Stored items
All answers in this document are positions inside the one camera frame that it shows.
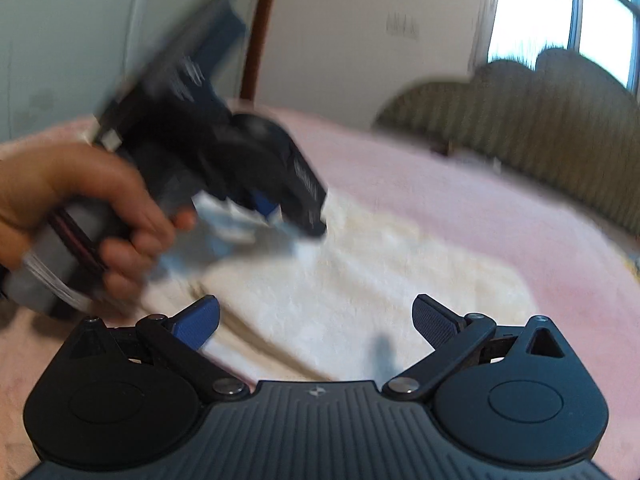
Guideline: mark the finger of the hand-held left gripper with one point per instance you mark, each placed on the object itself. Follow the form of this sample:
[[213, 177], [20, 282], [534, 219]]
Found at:
[[265, 205], [220, 35]]

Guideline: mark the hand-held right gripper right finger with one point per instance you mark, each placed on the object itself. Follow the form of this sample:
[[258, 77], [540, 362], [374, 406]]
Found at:
[[435, 322]]

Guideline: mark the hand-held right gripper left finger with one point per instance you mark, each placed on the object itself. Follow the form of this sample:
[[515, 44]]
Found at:
[[197, 322]]

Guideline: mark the cream white pants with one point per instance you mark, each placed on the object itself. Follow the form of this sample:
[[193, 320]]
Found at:
[[360, 285]]

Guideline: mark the person's left hand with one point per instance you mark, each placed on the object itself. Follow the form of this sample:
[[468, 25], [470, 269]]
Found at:
[[60, 180]]

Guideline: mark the pink blanket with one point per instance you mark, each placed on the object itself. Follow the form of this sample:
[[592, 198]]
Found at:
[[450, 185]]

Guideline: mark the frosted glass partition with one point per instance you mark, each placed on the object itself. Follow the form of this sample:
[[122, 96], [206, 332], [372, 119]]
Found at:
[[75, 35]]

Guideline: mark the yellow cloth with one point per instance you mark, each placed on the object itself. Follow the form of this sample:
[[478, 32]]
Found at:
[[632, 267]]

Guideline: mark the green padded headboard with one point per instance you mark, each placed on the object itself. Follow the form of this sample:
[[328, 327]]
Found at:
[[550, 135]]

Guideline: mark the window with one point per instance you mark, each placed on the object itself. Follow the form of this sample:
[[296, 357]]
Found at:
[[530, 20]]

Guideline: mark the brown wooden door frame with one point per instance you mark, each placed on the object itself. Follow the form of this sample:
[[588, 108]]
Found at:
[[260, 35]]

WHAT YOU WILL DO: Output exactly what runs from the line with "Guideline: mark the brown" to the final line above, both lines included, and nothing else.

EXERCISE RESPONSE:
Guideline: mark the brown wooden door frame with one point per instance you mark, each placed on the object itself. Follow the form of this sample:
[[588, 108]]
Found at:
[[260, 35]]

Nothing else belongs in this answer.